DESCRIPTION OF THE TASK: Reproduce the listing that follows, line for line.

**** DATA EXTRACT ****

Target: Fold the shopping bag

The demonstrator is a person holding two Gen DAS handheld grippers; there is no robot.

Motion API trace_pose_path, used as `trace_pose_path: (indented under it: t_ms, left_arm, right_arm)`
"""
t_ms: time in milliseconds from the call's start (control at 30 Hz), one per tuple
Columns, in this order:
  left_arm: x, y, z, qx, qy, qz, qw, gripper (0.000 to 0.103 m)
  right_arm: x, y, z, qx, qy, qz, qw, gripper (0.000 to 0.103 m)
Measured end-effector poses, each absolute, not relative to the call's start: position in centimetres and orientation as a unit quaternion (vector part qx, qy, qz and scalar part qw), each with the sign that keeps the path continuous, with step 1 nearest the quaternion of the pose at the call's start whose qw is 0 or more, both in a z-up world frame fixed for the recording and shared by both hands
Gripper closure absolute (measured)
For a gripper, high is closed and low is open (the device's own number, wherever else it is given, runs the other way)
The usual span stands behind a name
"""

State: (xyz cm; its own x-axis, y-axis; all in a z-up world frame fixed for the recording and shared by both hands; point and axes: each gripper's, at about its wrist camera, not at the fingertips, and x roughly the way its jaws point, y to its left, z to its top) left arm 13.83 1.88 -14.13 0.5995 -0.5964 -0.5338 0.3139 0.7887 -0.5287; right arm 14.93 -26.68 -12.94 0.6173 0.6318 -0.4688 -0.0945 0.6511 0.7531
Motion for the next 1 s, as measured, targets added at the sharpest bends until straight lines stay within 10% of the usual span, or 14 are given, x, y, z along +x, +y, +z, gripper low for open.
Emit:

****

EXPECTED ANSWER:
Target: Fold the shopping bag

The demonstrator is a person holding two Gen DAS handheld grippers; there is no robot.

Motion API trace_pose_path, used as `trace_pose_path: (indented under it: t_ms, left_arm, right_arm)`
"""
t_ms: time in milliseconds from the call's start (control at 30 Hz), one per tuple
Columns, in this order:
  left_arm: x, y, z, qx, qy, qz, qw, gripper (0.000 to 0.103 m)
  right_arm: x, y, z, qx, qy, qz, qw, gripper (0.000 to 0.103 m)
Measured end-effector poses, each absolute, not relative to the call's start: position in centimetres and orientation as a unit quaternion (vector part qx, qy, qz and scalar part qw), each with the sign that keeps the path continuous, with step 1 nearest the quaternion of the pose at the call's start whose qw is 0 or more, both in a z-up world frame fixed for the recording and shared by both hands
Gripper closure absolute (measured)
For a gripper, high is closed and low is open (the device's own number, wherever else it is given, runs the other way)
The usual span stands behind a name
"""

State: (xyz cm; its own x-axis, y-axis; all in a z-up world frame fixed for the recording and shared by both hands; point and axes: each gripper's, at about its wrist camera, not at the fingertips, and x roughly the way its jaws point, y to its left, z to its top) left arm 13.83 1.88 -14.13 0.5995 -0.5964 -0.5338 0.3139 0.7887 -0.5287; right arm 14.93 -26.68 -12.94 0.6173 0.6318 -0.4688 -0.0945 0.6511 0.7531
Motion for the next 1 s, as measured, targets added at the sharpest bends until straight lines stay within 10% of the usual span, or 14 are given, x, y, z along +x, +y, +z, gripper low for open.
Emit:

With that, the exercise is done.